» **ACTION ITEM**: List each line of the data that holds the word "panel".

(Stored dataset items)

- - - - -

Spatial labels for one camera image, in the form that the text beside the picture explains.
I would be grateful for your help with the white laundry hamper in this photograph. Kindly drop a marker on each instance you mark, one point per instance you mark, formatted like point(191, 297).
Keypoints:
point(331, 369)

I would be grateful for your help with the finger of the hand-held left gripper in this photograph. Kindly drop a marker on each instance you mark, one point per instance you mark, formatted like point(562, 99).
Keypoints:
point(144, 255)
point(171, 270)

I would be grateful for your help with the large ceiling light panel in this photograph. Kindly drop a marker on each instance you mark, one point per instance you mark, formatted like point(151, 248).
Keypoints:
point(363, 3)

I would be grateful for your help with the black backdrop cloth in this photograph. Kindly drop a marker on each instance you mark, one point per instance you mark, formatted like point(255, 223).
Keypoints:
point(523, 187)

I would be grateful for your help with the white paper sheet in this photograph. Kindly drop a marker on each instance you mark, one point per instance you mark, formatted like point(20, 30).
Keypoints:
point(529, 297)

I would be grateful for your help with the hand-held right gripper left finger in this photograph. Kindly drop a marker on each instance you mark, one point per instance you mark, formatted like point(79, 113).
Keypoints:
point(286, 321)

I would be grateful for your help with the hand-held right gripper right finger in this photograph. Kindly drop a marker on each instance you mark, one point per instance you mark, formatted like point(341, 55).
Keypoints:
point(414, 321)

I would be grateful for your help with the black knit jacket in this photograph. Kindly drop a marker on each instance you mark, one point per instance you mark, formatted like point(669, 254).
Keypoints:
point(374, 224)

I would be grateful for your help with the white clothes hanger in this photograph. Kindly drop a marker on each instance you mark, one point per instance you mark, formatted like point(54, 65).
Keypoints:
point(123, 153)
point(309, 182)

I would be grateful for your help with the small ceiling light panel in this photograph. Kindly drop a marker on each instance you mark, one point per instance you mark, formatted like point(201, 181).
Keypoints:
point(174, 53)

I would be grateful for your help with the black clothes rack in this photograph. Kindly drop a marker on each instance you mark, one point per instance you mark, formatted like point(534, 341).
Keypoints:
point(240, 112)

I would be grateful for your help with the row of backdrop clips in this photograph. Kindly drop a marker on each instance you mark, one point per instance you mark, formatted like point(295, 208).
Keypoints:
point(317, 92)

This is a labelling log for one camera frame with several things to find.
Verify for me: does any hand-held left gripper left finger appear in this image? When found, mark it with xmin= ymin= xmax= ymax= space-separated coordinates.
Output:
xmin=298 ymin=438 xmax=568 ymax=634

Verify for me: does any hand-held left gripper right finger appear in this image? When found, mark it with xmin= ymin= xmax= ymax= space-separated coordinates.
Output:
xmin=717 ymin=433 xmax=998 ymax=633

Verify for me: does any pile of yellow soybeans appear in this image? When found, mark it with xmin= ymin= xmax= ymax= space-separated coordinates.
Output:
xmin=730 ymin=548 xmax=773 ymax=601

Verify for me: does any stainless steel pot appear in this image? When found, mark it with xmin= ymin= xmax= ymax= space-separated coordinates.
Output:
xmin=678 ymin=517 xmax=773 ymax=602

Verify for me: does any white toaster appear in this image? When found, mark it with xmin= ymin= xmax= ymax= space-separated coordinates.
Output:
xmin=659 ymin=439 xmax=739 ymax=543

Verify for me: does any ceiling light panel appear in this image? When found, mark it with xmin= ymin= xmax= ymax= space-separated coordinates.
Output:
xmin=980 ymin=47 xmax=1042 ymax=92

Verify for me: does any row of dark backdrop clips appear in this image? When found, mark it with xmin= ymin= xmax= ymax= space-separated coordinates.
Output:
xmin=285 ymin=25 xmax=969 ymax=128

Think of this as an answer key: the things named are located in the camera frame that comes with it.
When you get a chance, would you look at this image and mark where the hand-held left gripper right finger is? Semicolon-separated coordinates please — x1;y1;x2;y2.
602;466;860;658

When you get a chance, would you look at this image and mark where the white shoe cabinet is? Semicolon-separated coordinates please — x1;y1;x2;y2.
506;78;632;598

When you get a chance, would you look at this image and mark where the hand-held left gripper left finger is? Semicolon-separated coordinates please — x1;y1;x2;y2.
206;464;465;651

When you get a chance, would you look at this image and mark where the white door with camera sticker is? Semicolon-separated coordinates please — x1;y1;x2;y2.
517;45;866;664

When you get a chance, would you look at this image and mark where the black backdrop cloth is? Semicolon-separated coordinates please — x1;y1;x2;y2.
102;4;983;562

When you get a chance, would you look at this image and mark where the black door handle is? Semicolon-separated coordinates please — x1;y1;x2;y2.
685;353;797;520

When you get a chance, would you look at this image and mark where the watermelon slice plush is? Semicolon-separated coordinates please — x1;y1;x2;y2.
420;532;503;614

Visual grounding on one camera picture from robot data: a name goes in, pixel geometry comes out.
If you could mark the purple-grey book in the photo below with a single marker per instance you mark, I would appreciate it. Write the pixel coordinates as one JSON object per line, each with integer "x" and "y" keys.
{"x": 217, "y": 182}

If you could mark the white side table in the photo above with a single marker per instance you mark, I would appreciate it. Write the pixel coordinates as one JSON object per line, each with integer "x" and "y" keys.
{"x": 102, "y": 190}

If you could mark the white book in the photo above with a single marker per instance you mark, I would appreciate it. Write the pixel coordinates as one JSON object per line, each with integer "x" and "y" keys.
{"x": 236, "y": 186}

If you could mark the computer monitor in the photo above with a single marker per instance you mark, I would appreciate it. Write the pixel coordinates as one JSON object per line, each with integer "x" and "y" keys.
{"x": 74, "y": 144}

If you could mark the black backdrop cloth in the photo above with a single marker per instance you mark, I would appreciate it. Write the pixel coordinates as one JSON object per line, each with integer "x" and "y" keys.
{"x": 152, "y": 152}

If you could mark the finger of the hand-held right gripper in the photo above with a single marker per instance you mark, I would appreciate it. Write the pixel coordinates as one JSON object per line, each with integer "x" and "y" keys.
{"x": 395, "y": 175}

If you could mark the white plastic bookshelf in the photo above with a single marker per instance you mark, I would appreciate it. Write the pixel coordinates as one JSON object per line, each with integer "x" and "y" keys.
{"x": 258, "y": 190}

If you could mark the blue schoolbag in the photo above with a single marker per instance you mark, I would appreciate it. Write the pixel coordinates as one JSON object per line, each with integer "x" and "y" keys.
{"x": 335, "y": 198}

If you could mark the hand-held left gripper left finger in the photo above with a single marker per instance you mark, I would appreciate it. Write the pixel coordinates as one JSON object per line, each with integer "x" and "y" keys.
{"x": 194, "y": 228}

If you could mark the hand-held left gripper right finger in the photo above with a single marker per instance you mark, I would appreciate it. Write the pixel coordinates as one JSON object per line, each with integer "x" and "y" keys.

- - - - -

» **RESPONSE TO THE EXERCISE**:
I would be grateful for your help with the large ceiling light panel in this photograph. Kindly drop a marker on each instance you mark, one point per instance you mark, formatted like point(151, 248).
I would be grateful for your help with the small ceiling light panel in this photograph. Kindly drop a marker on each instance you mark, one point per instance you mark, formatted like point(201, 181).
Verify for me: does any ceiling light panel appear in this image? When found, mark it with xmin= ymin= xmax= ymax= space-separated coordinates.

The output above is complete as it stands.